De acuerdo con proyecciones del Instituto Mexicano para la Competitividad (IMCO), para 2030 la demanda de energía eléctrica en México será 13.4% mayor a la registrada en 2024. Esta combinación de picos estacionales y crecimiento sostenido plantea un desafío doble para las empresas: mantener la continuidad operativa durante los meses críticos y, al mismo tiempo, contener costos energéticos cada vez más relevantes en su estructura financiera.
En este escenario, la gestión eficiente de la energía comienza a perfilarse como un factor estratégico más que operativo. La digitalización de procesos, el monitoreo en tiempo real y la automatización de cargas aparecen como herramientas clave para reducir consumos innecesarios, particularmente en horarios de alta demanda, y mejorar el desempeño de activos industriales y comerciales.

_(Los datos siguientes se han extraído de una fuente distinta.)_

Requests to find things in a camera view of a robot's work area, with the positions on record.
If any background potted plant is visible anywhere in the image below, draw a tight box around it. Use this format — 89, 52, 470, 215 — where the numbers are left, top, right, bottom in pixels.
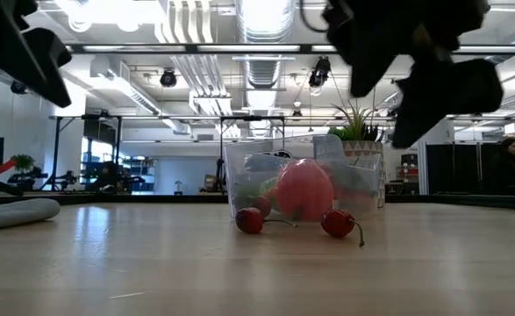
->
9, 153, 37, 176

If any green succulent in white pot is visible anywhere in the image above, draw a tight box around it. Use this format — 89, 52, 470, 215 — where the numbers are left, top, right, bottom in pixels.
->
326, 101, 387, 208

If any grey folded cloth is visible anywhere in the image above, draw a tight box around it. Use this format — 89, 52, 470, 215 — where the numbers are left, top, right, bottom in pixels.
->
0, 197, 61, 233

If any green toy fruit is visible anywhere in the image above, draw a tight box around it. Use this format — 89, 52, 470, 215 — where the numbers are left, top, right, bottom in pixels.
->
234, 177, 280, 210

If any red toy cherry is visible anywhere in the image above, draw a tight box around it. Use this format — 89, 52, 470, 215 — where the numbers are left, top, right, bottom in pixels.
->
321, 209, 367, 248
234, 207, 298, 235

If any black background stand frame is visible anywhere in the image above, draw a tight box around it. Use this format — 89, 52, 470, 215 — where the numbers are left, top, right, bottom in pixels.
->
48, 114, 125, 190

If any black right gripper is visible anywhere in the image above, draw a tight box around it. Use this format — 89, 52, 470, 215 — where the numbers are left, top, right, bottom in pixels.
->
326, 0, 504, 148

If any person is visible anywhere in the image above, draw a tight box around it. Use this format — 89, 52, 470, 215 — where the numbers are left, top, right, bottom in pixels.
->
488, 137, 515, 197

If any silver ventilation duct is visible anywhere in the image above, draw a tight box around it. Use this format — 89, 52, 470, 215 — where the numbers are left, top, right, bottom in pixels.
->
234, 0, 297, 137

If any clear plastic tupperware container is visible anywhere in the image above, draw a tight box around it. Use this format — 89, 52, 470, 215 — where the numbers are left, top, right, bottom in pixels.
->
223, 134, 383, 221

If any pink toy ball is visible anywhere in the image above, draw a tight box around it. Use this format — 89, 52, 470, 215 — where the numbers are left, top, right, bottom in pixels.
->
275, 158, 335, 223

Dentro de este contexto, Schneider Electric ha reforzado su posicionamiento en el mercado mexicano con soluciones orientadas a la eficiencia energética y la automatización. Su enfoque se basa en plataformas digitales que permiten a las organizaciones visualizar su consumo energético, detectar ineficiencias en sistemas como climatización, iluminación o maquinaria, y tomar decisiones con base en datos.
Especialistas del sector coinciden en que este tipo de herramientas cobra mayor relevancia durante el invierno, cuando los costos asociados a la energía suelen incrementarse. Automatizar la gestión de cargas y optimizar el uso de la infraestructura existente puede traducirse en ahorros económicos y en una operación más estable frente a los picos de demanda.
Más allá de una respuesta coyuntural, el debate de fondo apunta a la necesidad de preparar a la industria mexicana para un entorno energético más exigente. El invierno funciona como un recordatorio de la dependencia de fuentes confiables y eficientes, pero también como una oportunidad para acelerar la adopción de tecnologías que fortalezcan la resiliencia operativa durante todo el año.
En un país donde la demanda eléctrica seguirá creciendo, la capacidad de las empresas para anticiparse, medir y optimizar su consumo energético será un elemento cada vez más determinante para su competitividad y sostenibilidad a mediano plazo.